Cuando se levantaba mi primo, me chocaba la mano como muestra de saludo y me daba un beso cariñoso en la mejilla. Yo me despedía de él y cogía mis cosas para irme a clase.
Iba en bici todas las mañanas, me gustaba sentir el viento en la cara para despertarme poco a poco, además, me hacía sentir libre. Iba por la orilla del río tomando baches hasta que veía aquel edificio tan enorme y sorprendente de siempre. Al entrar, los veía a todos esperándome para entrar en clase. No éramos un grupo muy grande pero estábamos realmente unidos. El chico de los pelos alborotados y los ojos color miel me miraba siempre con una sonrisa y ella... ahí estaba,siempre alegrandome el día, con esa sonrisa que lo paraba todo por un segundo y esa voz cálida y misteriosa, como la de la luna.
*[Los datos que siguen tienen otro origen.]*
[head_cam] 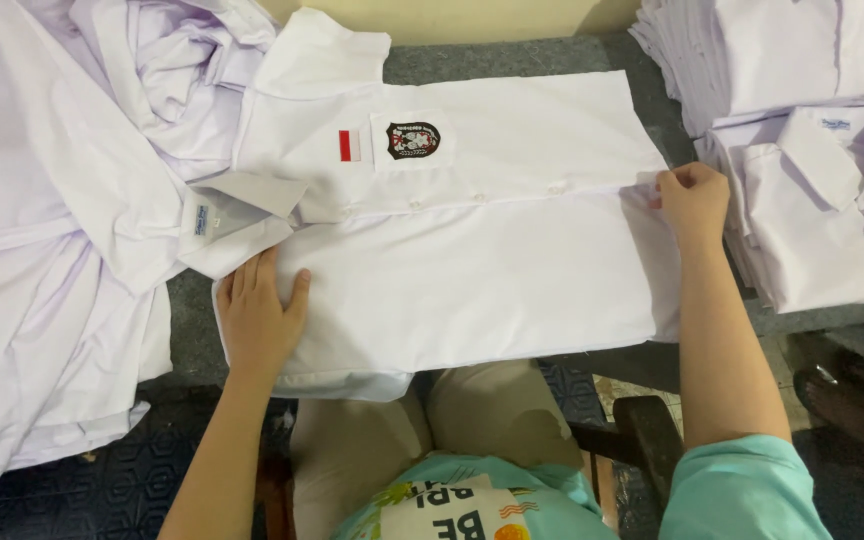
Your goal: Folding a white collared shirt on a work table.
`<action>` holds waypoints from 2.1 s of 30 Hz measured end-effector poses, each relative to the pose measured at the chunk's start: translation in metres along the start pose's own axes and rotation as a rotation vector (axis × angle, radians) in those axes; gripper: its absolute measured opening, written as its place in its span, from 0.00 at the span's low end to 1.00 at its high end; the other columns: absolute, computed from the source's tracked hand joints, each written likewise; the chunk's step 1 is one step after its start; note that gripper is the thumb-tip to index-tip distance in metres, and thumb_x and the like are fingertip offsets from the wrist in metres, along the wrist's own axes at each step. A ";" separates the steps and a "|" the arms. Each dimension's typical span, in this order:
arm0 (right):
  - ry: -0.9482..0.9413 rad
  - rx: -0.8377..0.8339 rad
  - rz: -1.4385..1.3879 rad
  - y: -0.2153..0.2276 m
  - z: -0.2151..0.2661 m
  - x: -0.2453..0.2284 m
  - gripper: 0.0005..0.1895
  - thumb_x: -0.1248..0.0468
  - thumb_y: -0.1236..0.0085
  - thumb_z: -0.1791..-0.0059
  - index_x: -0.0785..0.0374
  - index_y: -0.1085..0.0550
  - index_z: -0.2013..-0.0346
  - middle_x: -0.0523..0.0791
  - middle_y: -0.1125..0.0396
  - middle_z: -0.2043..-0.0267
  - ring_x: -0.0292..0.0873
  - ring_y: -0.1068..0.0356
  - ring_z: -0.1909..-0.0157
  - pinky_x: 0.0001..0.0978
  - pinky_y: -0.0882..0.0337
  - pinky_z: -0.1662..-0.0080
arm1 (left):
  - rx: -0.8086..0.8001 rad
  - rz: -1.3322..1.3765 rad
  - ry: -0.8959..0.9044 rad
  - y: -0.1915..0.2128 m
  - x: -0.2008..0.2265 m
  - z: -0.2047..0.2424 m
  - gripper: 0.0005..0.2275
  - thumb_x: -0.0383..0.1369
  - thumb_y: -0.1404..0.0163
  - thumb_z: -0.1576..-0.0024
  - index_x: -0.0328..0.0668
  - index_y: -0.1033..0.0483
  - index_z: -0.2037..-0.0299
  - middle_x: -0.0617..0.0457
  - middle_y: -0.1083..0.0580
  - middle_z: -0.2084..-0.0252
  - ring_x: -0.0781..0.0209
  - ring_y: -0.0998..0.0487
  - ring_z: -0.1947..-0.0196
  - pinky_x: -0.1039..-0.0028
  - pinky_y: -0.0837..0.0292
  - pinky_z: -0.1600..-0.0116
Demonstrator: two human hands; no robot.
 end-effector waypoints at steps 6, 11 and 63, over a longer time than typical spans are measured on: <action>0.213 0.025 0.292 -0.013 -0.007 0.007 0.05 0.63 0.38 0.52 0.62 0.20 0.66 0.49 0.29 0.70 0.52 0.26 0.65 0.43 0.26 0.65 | 0.000 0.018 0.049 0.002 -0.002 -0.004 0.28 0.49 0.52 0.37 0.41 0.34 0.31 0.45 0.34 0.31 0.51 0.38 0.29 0.51 0.48 0.28; 0.198 0.038 0.219 -0.002 0.004 -0.006 0.08 0.64 0.35 0.54 0.64 0.23 0.64 0.51 0.30 0.66 0.55 0.26 0.63 0.45 0.26 0.61 | 0.070 -0.004 0.024 0.005 0.000 -0.006 0.26 0.47 0.49 0.39 0.42 0.32 0.34 0.46 0.31 0.35 0.51 0.34 0.31 0.49 0.43 0.32; 0.090 -0.099 -0.095 -0.142 -0.184 -0.002 0.12 0.58 0.28 0.51 0.59 0.19 0.58 0.46 0.26 0.61 0.45 0.26 0.55 0.37 0.26 0.56 | -0.621 0.224 -0.831 -0.160 0.399 -0.047 0.31 0.55 0.70 0.34 0.52 0.49 0.23 0.48 0.53 0.19 0.43 0.59 0.20 0.40 0.71 0.23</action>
Point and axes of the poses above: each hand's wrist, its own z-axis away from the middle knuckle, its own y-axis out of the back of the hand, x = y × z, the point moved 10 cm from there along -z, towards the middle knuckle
Cogí mi bici y emprendí rumbo a casa. Cuando iba junto al río y solo se escuchaba el sonido de los pájaros y los suaves contoneos de la cadena, algo rompió aquel armónico y casi inaudible sonido de la naturaleza. Me quedé quieta e instintivamente miré a mi alrededor, luego eché la vista al cielo y vi una gran cantidad de luces de colores cayendo en todas direcciones al río; eran fuegos artificiales, uno detrás de otro. Iluminaban toda la silueta del río y los árboles y cuando cesaron, el cielo se quedo nublado por unos momentos ,pero pronto pareció volver a teñirse de un azul aún más intenso y puro de lo que antes era. Las estrellas brillaban con más emoción que nunca y cuando me quise dar cuenta ahí estaba, la luna....callada, con un resplandor amarillo y tímido al rededor de ella. Sonreí, y lo recordé todo.